Public perceptions of children: interviews with adults

The relative paucity of children’s experiences in the UK, and the limitations they experience, suggest that, by default rather than by intention, we are hostile to children. This attitude is compounded by beliefs that children are a nuisance, an encumbrance, and above all the personal property and private responsibility of their parents. This sombre perception was confirmed by the newspaper cuttings described above. For this chapter, we also undertook a small pilot study.35 We carried out semi-structured interviews with over 100 adults, parents and non-parents from a variety of ethnic and class backgrounds. The interviews were carried out in various public and semi-public settings – in supermarkets, in parks, waiting outside schools, in restaurants – to ascertain views about the presence of children in those spaces.

We included supermarkets because they encapsulate many of the dilemmas described above. They constitute a semi-public space where parents and children regularly come in their hundreds of thousands. Yet they are a place of extreme consumer stress. There is a plethora of goods which to a young child may appear overwhelmingly tempting, but present a very different value to the parent who shops. Conversely, many of the goods over which parents deliberate are mystifying to children. How do parents and children behave in such circumstances; and how do the staff in the shops negotiate ‘the whine factor’ – the deliberate ploy by advertisers to get children to influence their parents over purchases.36

The three stores we visited, all from well-known chains, had policies on children. These policies included control of displays at checkouts – no or few sweets; keeping dangerous items on higher shelves; posting safety notices and instructions on trolleys; offering play cars to children, attached to trolleys; and having procedures for dealing with lost children. The respondents almost all noticed the strains that occurred, but tended to blame parents for not controlling or admonishing their children sufficiently. The manager of one store went so far as to describe it as a class issue:

There is a 50/50 balance (in this store) between affluent and non-affluent parents and the difference between the two is very noticeable. Affluent parents generally keep an eye on their kids at all times and are polite when there are any problems with their children are pointed out to them. Non-affluent parents tend not to be so observant and are often rude to staff if any comments are made with regard to their children.
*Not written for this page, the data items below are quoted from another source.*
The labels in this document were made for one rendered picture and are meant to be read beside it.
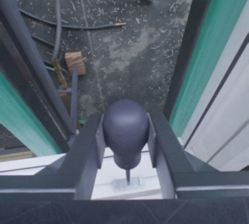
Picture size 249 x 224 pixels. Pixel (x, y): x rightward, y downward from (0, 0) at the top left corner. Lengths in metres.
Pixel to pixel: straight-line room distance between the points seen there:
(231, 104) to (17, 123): 0.24
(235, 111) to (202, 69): 0.06
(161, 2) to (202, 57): 0.96
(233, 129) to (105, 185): 0.21
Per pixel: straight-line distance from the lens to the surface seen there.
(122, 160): 0.17
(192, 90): 0.22
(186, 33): 0.20
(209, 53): 0.19
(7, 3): 0.50
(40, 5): 1.12
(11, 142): 0.95
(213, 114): 0.26
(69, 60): 1.22
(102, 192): 0.31
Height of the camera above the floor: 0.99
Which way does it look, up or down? 37 degrees down
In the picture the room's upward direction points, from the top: 170 degrees clockwise
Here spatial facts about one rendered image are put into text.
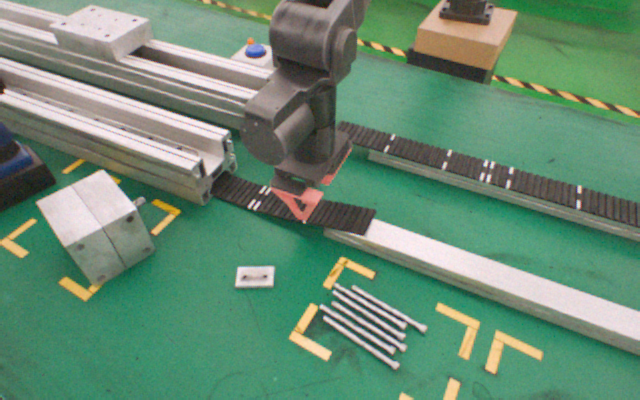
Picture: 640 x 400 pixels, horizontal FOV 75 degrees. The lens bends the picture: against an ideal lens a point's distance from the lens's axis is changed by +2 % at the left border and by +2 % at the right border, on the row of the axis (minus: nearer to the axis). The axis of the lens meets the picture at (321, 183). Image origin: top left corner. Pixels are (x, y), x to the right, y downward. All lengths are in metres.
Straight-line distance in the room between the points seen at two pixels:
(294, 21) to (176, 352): 0.40
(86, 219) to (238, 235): 0.20
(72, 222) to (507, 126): 0.75
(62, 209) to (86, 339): 0.17
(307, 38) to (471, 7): 0.72
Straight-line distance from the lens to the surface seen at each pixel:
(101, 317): 0.63
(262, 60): 0.92
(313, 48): 0.42
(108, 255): 0.62
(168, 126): 0.74
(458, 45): 1.06
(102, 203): 0.62
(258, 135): 0.43
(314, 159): 0.52
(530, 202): 0.74
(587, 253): 0.73
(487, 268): 0.61
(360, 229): 0.58
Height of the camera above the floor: 1.28
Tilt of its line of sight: 46 degrees down
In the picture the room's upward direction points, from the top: straight up
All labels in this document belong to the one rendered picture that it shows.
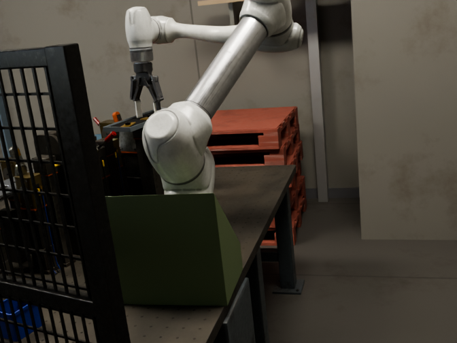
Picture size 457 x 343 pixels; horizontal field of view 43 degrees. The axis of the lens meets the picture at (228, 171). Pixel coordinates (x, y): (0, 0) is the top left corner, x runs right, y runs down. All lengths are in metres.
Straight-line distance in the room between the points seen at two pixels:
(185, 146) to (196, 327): 0.52
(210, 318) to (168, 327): 0.12
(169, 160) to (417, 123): 2.26
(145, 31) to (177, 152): 0.77
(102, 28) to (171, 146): 3.36
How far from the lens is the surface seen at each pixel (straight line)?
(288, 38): 2.10
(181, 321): 1.77
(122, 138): 2.61
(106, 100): 5.03
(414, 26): 3.61
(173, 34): 2.43
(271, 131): 3.63
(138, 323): 1.80
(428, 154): 3.74
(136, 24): 2.32
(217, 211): 1.69
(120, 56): 4.91
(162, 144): 1.66
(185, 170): 1.74
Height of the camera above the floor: 1.58
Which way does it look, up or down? 16 degrees down
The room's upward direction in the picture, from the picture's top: 6 degrees counter-clockwise
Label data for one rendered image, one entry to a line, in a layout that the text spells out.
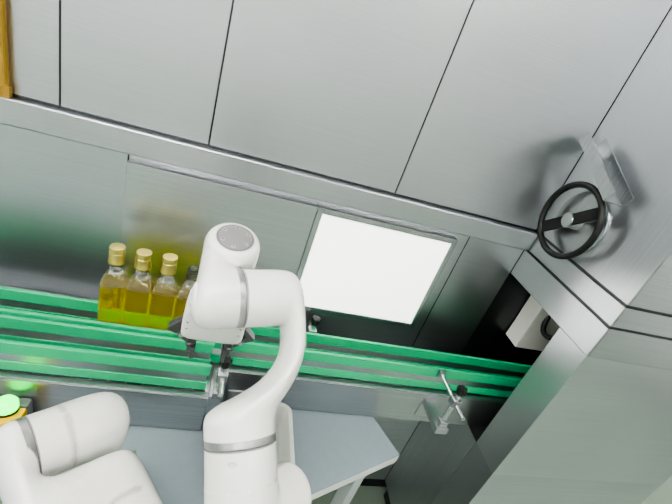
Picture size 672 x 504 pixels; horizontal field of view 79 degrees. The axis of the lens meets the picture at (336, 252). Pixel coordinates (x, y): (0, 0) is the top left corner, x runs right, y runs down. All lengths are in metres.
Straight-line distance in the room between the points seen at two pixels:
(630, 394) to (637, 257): 0.43
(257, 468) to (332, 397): 0.78
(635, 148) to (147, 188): 1.19
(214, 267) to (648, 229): 0.96
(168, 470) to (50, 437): 0.46
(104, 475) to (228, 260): 0.34
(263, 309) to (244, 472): 0.18
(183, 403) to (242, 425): 0.63
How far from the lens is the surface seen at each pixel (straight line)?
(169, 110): 1.07
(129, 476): 0.71
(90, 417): 0.75
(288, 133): 1.05
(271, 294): 0.52
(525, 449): 1.43
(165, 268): 1.04
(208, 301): 0.50
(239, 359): 1.17
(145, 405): 1.15
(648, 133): 1.26
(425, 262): 1.26
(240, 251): 0.55
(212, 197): 1.09
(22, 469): 0.72
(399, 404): 1.36
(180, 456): 1.17
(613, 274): 1.19
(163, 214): 1.13
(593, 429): 1.49
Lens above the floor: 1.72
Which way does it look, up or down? 27 degrees down
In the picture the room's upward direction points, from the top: 20 degrees clockwise
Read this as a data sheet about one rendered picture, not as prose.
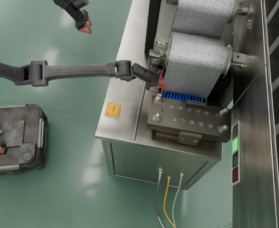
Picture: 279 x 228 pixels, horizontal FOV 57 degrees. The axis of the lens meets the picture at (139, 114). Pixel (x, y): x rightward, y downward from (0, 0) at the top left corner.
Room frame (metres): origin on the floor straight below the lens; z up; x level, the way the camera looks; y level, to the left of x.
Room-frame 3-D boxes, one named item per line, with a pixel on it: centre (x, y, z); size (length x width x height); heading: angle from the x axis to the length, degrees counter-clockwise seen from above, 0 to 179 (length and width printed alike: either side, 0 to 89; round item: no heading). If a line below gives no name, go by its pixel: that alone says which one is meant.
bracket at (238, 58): (0.76, -0.40, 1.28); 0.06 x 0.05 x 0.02; 86
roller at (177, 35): (0.89, -0.23, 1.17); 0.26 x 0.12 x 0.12; 86
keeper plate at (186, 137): (0.50, -0.26, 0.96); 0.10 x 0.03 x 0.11; 86
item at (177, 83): (0.71, -0.22, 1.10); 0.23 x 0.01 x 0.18; 86
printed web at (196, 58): (0.90, -0.23, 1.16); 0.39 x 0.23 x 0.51; 176
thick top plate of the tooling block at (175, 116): (0.59, -0.25, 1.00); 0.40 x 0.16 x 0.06; 86
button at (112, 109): (0.64, 0.14, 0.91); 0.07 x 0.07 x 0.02; 86
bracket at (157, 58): (0.82, -0.06, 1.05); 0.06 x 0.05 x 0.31; 86
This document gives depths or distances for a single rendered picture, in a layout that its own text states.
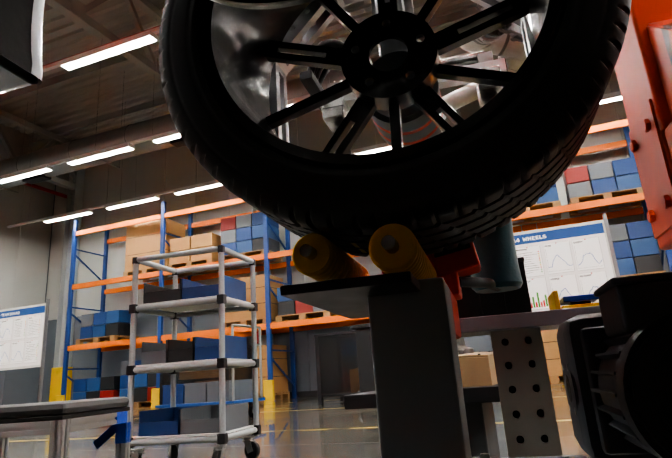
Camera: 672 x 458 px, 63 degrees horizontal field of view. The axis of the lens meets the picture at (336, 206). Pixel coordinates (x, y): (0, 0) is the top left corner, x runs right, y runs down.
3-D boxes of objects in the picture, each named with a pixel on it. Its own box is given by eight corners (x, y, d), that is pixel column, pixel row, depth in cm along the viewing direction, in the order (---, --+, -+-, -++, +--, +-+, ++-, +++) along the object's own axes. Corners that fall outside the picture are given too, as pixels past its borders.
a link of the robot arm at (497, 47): (471, 5, 156) (515, 15, 157) (455, 16, 171) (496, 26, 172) (462, 43, 157) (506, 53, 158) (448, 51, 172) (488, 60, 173)
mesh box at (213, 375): (157, 413, 875) (159, 350, 904) (189, 409, 952) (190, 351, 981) (227, 410, 836) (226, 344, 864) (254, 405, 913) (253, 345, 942)
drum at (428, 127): (361, 122, 98) (355, 53, 102) (384, 163, 118) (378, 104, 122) (441, 108, 95) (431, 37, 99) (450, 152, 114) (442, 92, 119)
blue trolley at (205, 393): (154, 426, 580) (156, 332, 609) (190, 420, 633) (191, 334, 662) (234, 422, 544) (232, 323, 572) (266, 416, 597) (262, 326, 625)
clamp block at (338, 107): (322, 119, 123) (320, 97, 124) (333, 135, 131) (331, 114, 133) (344, 115, 121) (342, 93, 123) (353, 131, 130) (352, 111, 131)
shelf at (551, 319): (394, 338, 116) (393, 324, 117) (406, 342, 132) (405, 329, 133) (615, 319, 106) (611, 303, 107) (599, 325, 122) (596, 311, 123)
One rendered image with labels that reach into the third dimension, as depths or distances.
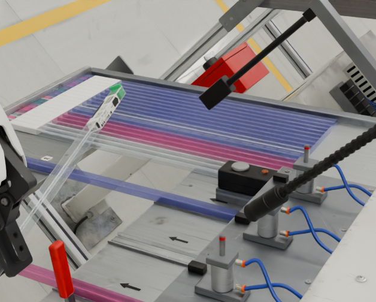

Almost all the staff in the stores said that whilst some children were well behaved, they had noticed children behaving badly: eating stock (especially pick and mix); having tantrums; screaming; running around and pulling items off shelves; or even getting into open freezers in search of ice-cream! Parents tended to try to act responsibly about their children’s behaviour, although there were some unfortunate lapses. He gave two examples: two mothers fighting over their children’s behaviour; and a mother refusing to control her child who was throwing oranges ‘what do you expect, he’s only a child’. There was a consensus that even if supermarkets had child-friendly policies, they were difficult places for children. Children influence family purchases, and are commercially welcome because they do, but many of our respondents considered that the best way to deal with shopping was to avoid bringing children. This may be wise, but hard to arrange.

In parks, traditionally a refuge for children, dogs reigned supreme. Although the council in the parks in this study had provided dog bins, they were often disregarded and dog mess was common. There were also many dogs out with their owners, but running free. Respondents, including park managers, thought that the main users of parks were dog owners rather than children. One park was described as ‘a relaxing friendly place for dog owners to meet’. Dog owners seemed to think dogs and children could share space; non dog owners were more sceptical, and some thought dogs were a hazard, especially to children, ‘Dogs are a bloody pest’.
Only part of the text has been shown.